> **About this task**:
Once you reach the line containing "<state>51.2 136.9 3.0" in the data below, restate each line word for word up to and including the one containing "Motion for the".

> **Collected data**:
◆ ◆ ◆ ◆ ◆ ◆ ◆

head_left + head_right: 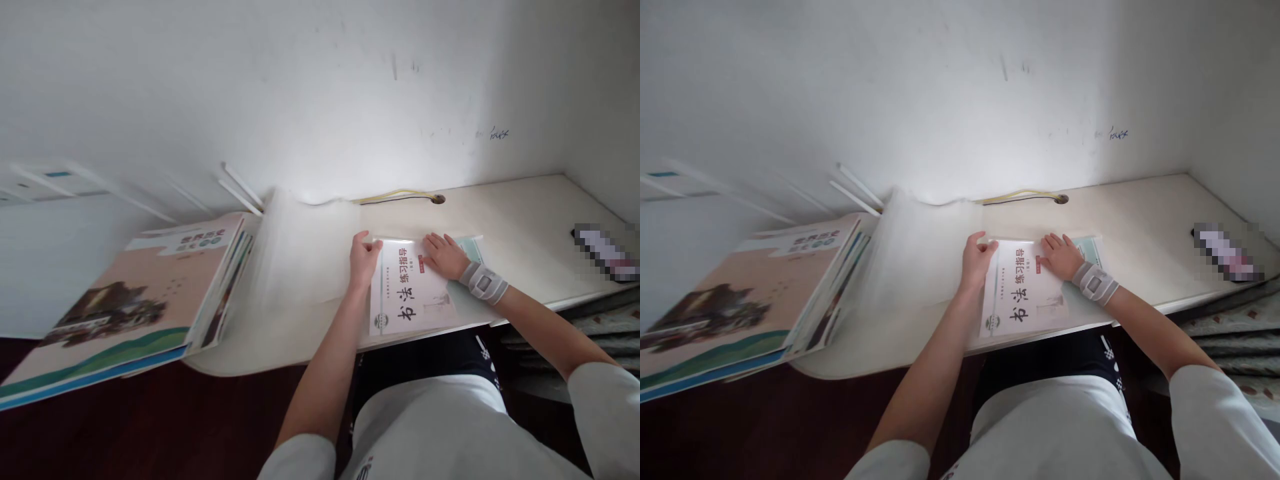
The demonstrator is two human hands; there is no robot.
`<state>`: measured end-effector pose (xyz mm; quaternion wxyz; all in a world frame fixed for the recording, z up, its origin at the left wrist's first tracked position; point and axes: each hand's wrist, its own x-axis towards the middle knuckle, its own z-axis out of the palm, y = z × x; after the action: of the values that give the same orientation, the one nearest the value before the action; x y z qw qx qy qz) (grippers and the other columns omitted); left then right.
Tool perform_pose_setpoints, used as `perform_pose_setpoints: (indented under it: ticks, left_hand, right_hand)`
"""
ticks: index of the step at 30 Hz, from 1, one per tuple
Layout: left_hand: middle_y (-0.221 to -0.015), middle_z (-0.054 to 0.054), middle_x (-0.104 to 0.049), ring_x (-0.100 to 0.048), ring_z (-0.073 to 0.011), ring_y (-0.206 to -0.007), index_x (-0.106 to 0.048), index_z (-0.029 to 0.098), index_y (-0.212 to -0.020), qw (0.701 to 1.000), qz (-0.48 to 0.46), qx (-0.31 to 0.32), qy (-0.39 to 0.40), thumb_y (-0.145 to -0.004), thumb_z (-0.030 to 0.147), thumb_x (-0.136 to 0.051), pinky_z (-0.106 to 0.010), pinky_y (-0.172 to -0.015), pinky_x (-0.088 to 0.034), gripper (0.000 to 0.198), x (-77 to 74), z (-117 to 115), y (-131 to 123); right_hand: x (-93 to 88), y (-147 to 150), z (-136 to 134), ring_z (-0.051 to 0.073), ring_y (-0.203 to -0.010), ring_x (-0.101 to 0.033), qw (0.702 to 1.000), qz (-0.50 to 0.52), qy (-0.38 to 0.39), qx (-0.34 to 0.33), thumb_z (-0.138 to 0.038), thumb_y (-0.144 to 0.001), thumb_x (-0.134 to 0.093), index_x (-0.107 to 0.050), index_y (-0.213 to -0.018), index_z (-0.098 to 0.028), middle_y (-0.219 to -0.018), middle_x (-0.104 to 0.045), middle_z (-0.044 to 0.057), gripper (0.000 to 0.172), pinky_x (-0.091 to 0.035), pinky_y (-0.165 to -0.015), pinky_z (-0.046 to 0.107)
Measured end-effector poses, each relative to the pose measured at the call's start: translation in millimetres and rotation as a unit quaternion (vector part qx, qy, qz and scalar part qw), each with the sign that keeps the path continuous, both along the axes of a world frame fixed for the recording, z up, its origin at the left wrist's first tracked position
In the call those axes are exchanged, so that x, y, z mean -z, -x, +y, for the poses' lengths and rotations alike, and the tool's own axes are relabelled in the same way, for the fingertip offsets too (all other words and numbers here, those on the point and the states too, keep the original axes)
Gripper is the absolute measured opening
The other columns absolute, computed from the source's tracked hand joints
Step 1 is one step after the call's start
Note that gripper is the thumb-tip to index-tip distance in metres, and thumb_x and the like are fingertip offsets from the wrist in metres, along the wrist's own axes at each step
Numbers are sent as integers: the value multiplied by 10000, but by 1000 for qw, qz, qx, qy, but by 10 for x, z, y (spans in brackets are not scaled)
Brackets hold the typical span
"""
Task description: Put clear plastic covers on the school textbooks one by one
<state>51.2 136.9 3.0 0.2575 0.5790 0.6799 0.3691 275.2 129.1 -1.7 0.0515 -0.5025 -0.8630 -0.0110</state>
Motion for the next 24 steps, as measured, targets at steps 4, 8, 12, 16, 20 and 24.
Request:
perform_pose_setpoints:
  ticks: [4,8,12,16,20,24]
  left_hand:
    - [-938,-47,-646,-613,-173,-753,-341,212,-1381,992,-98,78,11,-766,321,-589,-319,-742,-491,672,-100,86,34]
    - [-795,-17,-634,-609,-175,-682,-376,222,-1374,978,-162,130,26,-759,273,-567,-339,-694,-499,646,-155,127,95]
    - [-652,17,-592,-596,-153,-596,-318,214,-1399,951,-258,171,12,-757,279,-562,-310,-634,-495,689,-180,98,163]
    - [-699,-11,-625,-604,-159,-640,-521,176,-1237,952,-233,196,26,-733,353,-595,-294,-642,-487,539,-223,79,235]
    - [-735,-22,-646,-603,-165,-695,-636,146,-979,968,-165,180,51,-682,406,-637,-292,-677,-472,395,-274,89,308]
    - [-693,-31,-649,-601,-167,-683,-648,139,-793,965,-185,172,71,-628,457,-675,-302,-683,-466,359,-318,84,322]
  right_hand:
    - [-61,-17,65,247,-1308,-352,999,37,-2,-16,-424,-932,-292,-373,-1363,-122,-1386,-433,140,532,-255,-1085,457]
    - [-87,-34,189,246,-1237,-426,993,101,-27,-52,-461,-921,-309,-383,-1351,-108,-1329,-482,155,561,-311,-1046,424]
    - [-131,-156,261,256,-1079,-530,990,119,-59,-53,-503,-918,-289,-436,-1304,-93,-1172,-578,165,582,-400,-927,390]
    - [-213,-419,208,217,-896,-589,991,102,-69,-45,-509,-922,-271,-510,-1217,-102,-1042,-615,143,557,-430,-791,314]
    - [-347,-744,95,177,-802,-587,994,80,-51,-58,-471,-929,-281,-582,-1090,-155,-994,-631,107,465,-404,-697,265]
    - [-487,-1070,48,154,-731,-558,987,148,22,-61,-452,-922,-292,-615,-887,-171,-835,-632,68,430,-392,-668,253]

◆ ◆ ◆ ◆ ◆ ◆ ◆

> **Exercise solution**:
<state>51.2 136.9 3.0 0.2575 0.5790 0.6799 0.3691 275.2 129.1 -1.7 0.0515 -0.5025 -0.8630 -0.0110</state>
Motion for the next 24 steps, as measured, targets at steps 4, 8, 12, 16, 20 and 24.

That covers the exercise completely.